- Film poster
- Gohatto (御法度)
- Directed by: Nagisa Ōshima
- Written by: Nagisa Ōshima
- Based on: Shinsengumi Keppūroku by Ryōtarō Shiba
- Produced by: Masayuki Motomochi
- Starring: Ryuhei Matsuda Takeshi Kitano Tadanobu Asano
- Cinematography: Toyomichi Kurita
- Edited by: Tomoyo Ōshima
- Music by: Ryuichi Sakamoto
- Distributed by: Shochiku (Japan) New Yorker Films (USA)
- Release date: December 18, 1999 (Japan);
- Running time: 100 minutes
- Country: Japan
- Language: Japanese

= Gohatto =

1999 Japanese film by Nagisa Ōshima

 (御法度, Gohatto), also known as Taboo, is a 1999 Japanese film directed by Nagisa Ōshima. Its subject is homosexuality in the Shinsengumi during the bakumatsu period, the end of the samurai era in the mid-19th century.
The production was Õshima's final film before his death, thirteen years after Gohatto's premiere.

==Plot==
At the start of the movie, the young and handsome Kanō Sōzaburō (Ryuhei Matsuda) is admitted to the Shinsengumi, an elite samurai group led by Kondō Isami (Yoichi Sai) that seeks to defend the Tokugawa shogunate against reformist forces. He is a very skilled swordsman, but it is his appearance that makes many of the others in the (strictly male) group, both students and superiors, attracted to him, creating tension within the group of people vying for Kanō's affections.

==Cast==
- Takeshi Kitano as Vice-Commander Hijikata Toshizō
- Ryuhei Matsuda as Kanō Sōzaburō
- Shinji Takeda as Captain Okita Sōji
- Tadanobu Asano as Hyōzō Tashiro
- Yoichi Sai as Commander Kondō Isami
- Koji Matoba as Sugano Heibei
- Masa Tomiizu as Inspector Yamazaki Susumu
- Masato Ibu as Military Advisor Itō Koshitarō
- Jirō Sakagami as Inoue Genzaburō
- Yoshiaki Fujiwara as Samurai
- Tomorowo Taguchi as Samurai Tojiro Yuzawa
- Kei Satō as Narrator (voice)

==Production==
The Japanese title of the film, Gohatto, is an old-fashioned term that can be translated as "against the law". Nowadays, gohatto can be translated as "strictly forbidden" or "taboo" ("tabu").

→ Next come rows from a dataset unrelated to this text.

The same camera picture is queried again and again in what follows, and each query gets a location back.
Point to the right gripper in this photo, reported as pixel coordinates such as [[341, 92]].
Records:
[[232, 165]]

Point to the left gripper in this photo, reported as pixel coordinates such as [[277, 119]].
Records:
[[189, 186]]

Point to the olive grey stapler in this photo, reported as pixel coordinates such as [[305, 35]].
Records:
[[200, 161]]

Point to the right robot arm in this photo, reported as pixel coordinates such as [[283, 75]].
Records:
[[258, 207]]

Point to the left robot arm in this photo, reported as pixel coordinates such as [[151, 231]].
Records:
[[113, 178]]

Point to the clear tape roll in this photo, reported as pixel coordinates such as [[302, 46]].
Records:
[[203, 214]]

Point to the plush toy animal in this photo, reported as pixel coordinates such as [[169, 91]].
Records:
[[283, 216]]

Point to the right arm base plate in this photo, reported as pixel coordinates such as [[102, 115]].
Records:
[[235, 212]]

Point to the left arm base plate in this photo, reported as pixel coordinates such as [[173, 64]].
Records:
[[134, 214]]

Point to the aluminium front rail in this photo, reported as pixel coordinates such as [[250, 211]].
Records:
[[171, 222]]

During the filming of Taboo, actor Ryuhei Matsuda was sixteen years old.

It was Nagisa Ōshima's final directorial effort.

==Reception==
Roger Ebert wrote that "Taboo is not an entirely successful film, but it isn't boring." Peter Bradshaw of The Guardian said that it was "a film which for some will be dismayingly impenetrable, but it is unmistakably the work of a master film-maker and a work of enormous strangeness and charm."

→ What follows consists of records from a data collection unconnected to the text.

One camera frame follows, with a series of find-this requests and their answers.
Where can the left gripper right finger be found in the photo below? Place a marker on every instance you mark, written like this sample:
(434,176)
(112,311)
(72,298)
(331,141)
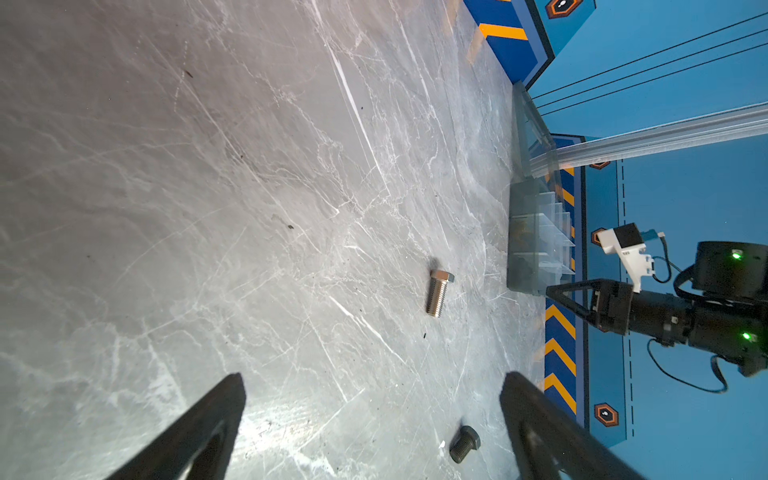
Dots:
(547,443)

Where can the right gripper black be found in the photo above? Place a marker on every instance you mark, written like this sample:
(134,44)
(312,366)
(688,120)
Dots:
(607,303)

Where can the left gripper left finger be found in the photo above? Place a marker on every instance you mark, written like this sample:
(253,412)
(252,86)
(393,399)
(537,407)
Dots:
(199,444)

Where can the black bolt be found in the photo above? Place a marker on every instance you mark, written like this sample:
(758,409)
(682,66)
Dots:
(466,440)

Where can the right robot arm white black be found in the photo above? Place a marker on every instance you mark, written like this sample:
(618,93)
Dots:
(719,305)

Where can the grey plastic organizer box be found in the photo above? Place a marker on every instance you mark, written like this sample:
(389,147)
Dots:
(540,241)

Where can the silver hex bolt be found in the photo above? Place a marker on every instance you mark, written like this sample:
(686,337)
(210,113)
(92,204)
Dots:
(439,281)

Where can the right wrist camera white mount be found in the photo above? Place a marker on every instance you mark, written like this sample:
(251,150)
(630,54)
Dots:
(629,244)

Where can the right aluminium frame post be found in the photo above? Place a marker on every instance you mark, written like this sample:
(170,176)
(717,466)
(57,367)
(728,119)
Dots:
(724,126)

The film was a financial success in Japan, grossing ¥1.01 billion and becoming one of the highest-grossing films of the year. The film was also given a limited theatrical release in North America where it grossed $114,425.

==Home video==

From July 2020 through June 2021, the Criterion Channel streamed the film as part of the feature collection "Scores by Ryuichi Sakamoto". Criterion's description for the film was;

This mesmerizing, atmospheric samurai tale infuses the genre with a subversive undercurrent of homoerotic frisson. When the young, strikingly handsome Kano Sozaburo (Ryuhei Matsuda) joins an elite samurai unit, his presence unleashes tensions among his fellow swordsmen—including his superior Hijikata Toshizo (Takeshi Kitano)—as they find themselves competing for his affections. The final feature from iconoclastic auteur Nagisa Oshima is a daring, visually sumptuous exploration of the rigid social codes of nineteenth-century Japan.

==Accolades==

It was nominated for the Palme d'Or at the 2000 Cannes Film Festival, losing out to Dancer in the Dark.

The film won four awards at the 2000 Blue Ribbon Awards: Best Director for Nagisa Ōshima, Best Film, Best New Actor for Ryuhei Matsuda, and Best Supporting Actor for Shinji Takeda.

Ryuhei Matsuda won the 2000 Japan Academy Prize for Newcomer of the Year; the film was nominated in nine other categories. Matsuda also won the Best New Actor category of the 2001 Kinema Junpo Awards, as well as the 2001 Yokohama Film Festival prize for Best New Talent.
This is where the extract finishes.